Cancer registries are critical for evaluating the impact of national control programmes
30 May 2014
Aetiology, Epidemiology, Screening and Prevention;  Basic Scientific Principles

The International Agency for Research on Cancer (IARC), the World Health Organization (WHO), and the International Association of Cancer Registries (IACR) launched on 26 May 2014 new guidelines for establishing cancer registries. The publication, entitled “Planning and developing population-based cancer registration in low- and middle-income settings”, provides essential guidance on the key steps in planning a registry, including accessing sources of information, monitoring the quality of the data, and reporting results.

How to attain the high possible standard of cancer registration even in low-resource settings?

The guidelines serve as a vital tool to help low- and middle-income countries attain the highest possible standard of cancer registration, and address the limitations and challenges these registries may face. Cancer registries are critical for evaluating the impact of national control programmes, including vaccination, screening, and treatment efforts. They also serve to catalyse research into causes of the disease.

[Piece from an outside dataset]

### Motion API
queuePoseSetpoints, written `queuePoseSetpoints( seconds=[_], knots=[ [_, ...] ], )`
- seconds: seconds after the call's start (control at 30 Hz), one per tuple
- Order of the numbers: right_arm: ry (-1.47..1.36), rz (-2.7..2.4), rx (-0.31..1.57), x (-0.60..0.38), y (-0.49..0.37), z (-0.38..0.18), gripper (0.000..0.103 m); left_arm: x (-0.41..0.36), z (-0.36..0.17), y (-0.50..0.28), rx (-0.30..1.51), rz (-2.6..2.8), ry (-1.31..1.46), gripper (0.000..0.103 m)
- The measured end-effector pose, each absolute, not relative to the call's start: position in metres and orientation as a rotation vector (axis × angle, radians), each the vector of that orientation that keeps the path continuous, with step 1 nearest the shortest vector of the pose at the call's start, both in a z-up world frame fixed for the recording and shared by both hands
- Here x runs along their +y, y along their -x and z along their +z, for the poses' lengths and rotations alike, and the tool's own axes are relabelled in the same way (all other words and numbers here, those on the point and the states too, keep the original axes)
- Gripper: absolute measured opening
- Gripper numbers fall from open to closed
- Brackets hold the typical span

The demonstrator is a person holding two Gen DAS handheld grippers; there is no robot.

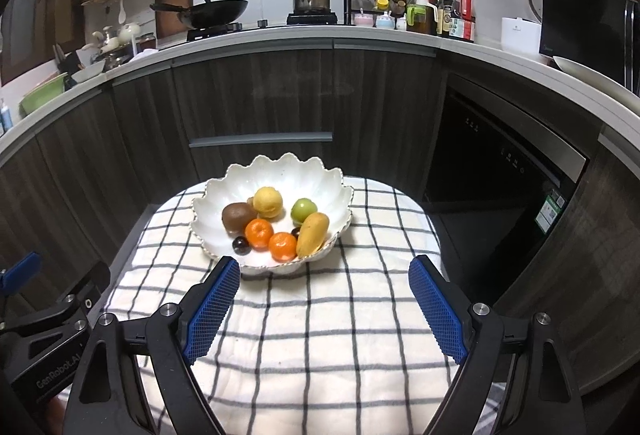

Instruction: Organize fruits

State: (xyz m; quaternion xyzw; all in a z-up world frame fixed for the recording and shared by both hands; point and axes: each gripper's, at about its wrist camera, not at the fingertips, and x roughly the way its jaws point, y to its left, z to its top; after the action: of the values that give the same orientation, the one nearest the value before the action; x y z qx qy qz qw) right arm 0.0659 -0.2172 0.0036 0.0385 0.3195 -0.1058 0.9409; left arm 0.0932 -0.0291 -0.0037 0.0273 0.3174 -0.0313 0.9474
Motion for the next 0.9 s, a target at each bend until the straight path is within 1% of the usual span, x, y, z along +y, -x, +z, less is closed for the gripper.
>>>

“Supporting countries in improving the quality of their cancer registry data has always been a high priority for IARC,” explains Dr Freddie Bray, Deputy Head of the IARC Section of Cancer Information, who coordinated the publication. “These guidelines show that cancer registration is always possible, even in low-resource settings. With a concerted team effort as well as political commitment, it is possible to successfully develop a population-based cancer registry capable of delivering high-quality data for cancer surveillance and monitoring, and thus support the planning and evaluation of cancer services.”

Population-based cancer registries

Population-based cancer registries aim to record relevant information about all cases of cancer diagnosed within a target population. These new guidelines are funded by the GAVI Alliance, and are part of the ongoing effort of IARC’s Global Initiative for Cancer Registry Development (GICR) to support population-based cancer registration in low- and middle-income countries. The strategy is founded on the development of IARC Regional Hubs to provide localised and tailored training, technical assistance, and advocacy to countries in various regions around the world.

Population-based cancer registries have become a definitive resource for measuring cancer burden, and for understanding the causes of cancer and the prospects for cancer control. Whereas in high-income countries the expansion of registry data has catalysed changes in national cancer control planning and has played a significant role in determining the cancer burden and its geographical variation, much remains to be done in low- and middle-income countries to ensure a similar development.
“Registry coverage with high-quality data remains well below 10% in Africa, Asia, and Latin America, and there is an urgent need to support the initiation, expansion, and development of registries in many low- and middle-income countries,” stresses Dr Roberto Zanetti, President of IACR, an organisation with member registries across all continents, and a close partner of IARC. “This new publication will provide invaluable guidance to all those who are seeking to establish or are in the early stages of developing a registry.”

Why are high-quality data on cancer incidence and survival needed?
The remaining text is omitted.